Audi A8, l’ammiraglia tedesca si rifà il trucco

da Monaco di Baviera

Un affinamento dell’autotelaio, un upgrade delle finiture, un arricchimento degli equipaggiamenti opzionali riguardanti la sicurezza (arrivano i sistemi che eliminano gli angoli bui dei retrovisori e segnalano digressioni dalle linee della carreggiata con vibrazioni del volante) e la gradevolezza della vita a bordo, insieme a un ampliamento della gamma: sono questi gli ingredienti che generano la nuova gamma dell’Audi A8. A quattro anni dal debutto, l’ammiraglia tedesca raggiunge la piena maturità, evidenziando questa condizione in maniera assai discreta a livello estetico.
Fuori, infatti, un occhio attento nota solo la grande calandra single-frame con una nuova grigliatura di colore nero brillante e arricchita di una percentuale di cromature che segue la consistenza della cavalleria che si agita sotto il cofano, i fendinebbia diventati rettangolari, i retrovisori che integrano le frecce e la fanaleria posteriore a led.
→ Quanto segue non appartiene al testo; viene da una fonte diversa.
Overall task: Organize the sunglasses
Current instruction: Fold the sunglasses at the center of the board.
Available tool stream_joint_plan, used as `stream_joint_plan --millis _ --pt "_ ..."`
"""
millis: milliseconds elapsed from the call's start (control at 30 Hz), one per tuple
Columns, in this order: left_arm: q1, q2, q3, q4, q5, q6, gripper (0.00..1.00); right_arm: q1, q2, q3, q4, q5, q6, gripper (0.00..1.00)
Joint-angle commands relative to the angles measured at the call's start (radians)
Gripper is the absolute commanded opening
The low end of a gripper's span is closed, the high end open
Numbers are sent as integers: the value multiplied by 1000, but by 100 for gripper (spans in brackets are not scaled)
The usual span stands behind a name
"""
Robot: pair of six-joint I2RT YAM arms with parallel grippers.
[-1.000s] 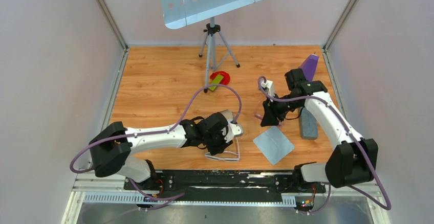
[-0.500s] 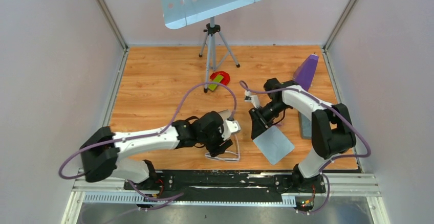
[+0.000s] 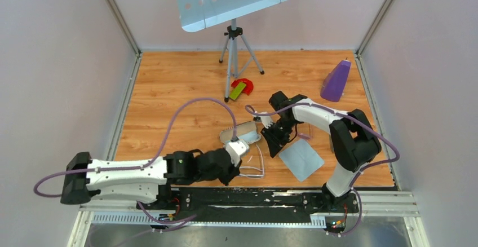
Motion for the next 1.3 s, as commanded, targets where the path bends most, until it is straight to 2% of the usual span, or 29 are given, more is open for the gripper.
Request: stream_joint_plan --millis 0,133,233,467,600,1000,1267 --pt "-186 105 -4 -76 -122 -35 16 47 39 19 51 37 40 24" --pt "-299 253 46 -111 -229 48 15 81 73 38 64 28 51 24" --pt "-342 365 88 -112 -323 85 15 104 90 39 77 20 58 24" --pt "-360 510 111 -54 -535 176 14 146 120 48 113 -100 83 26" --pt "-360 532 98 4 -576 248 14 190 129 54 135 -136 88 26" --pt "-360 514 74 40 -544 281 15 262 203 96 160 -187 99 28" --pt "-360 233 33 -43 -546 173 18 260 135 64 135 -130 71 30"
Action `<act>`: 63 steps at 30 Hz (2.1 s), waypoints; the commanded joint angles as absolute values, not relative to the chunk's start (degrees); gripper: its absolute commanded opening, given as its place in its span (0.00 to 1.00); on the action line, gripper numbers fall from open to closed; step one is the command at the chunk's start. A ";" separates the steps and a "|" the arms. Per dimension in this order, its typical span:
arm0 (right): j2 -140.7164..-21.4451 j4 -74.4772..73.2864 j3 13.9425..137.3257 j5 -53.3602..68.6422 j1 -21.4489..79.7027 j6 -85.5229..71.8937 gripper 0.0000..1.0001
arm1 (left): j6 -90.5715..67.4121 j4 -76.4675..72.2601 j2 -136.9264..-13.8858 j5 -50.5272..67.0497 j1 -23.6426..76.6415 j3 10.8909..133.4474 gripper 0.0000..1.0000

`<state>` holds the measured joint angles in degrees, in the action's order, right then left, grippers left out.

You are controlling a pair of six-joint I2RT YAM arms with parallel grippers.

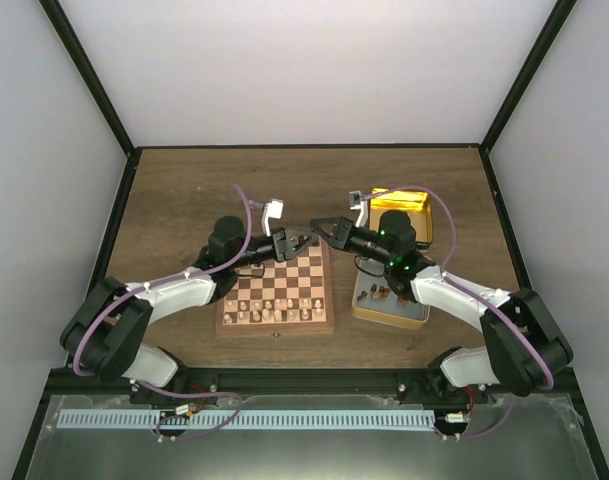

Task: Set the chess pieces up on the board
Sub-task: Place the chess piece on the chessboard.

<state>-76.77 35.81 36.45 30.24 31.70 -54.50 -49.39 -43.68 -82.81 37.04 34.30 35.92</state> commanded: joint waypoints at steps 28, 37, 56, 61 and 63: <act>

Sono modifiche che accomunano tutte le versioni della gamma - offerta a prezzi che oscillano tra 67mila e 127.300 euro - alla cui base ora si pone la V6 2.8 FSI da 210 cavalli con cambio Multitronic a variazione continua del rapporto (con modalità manuale a 7 marce) e a trazione anteriore anziché integrale. È la più sobria della famiglia e la più attenta all’ambiente dell’intero settore delle ammiraglie. Anch’essa s’avvantaggia di una serie di modifiche all’autotelaio - in particolare, la risposta dello sterzo e delle sospensioni sullo sconnesso con un aggiornamento degli ammortizzatori pneumatici - e di una coibentazione più estesa dell’abitacolo, dovuta all’impiego di materiali fonoassorbenti nel sottoscocca e di pellicole isolanti hi-tech sui cristalli laterali. Su strada sfodera una buona agilità e valorizza il rendimento del motore da 210 cv con 28,5 kgm di coppia a 3mila giri al minuto.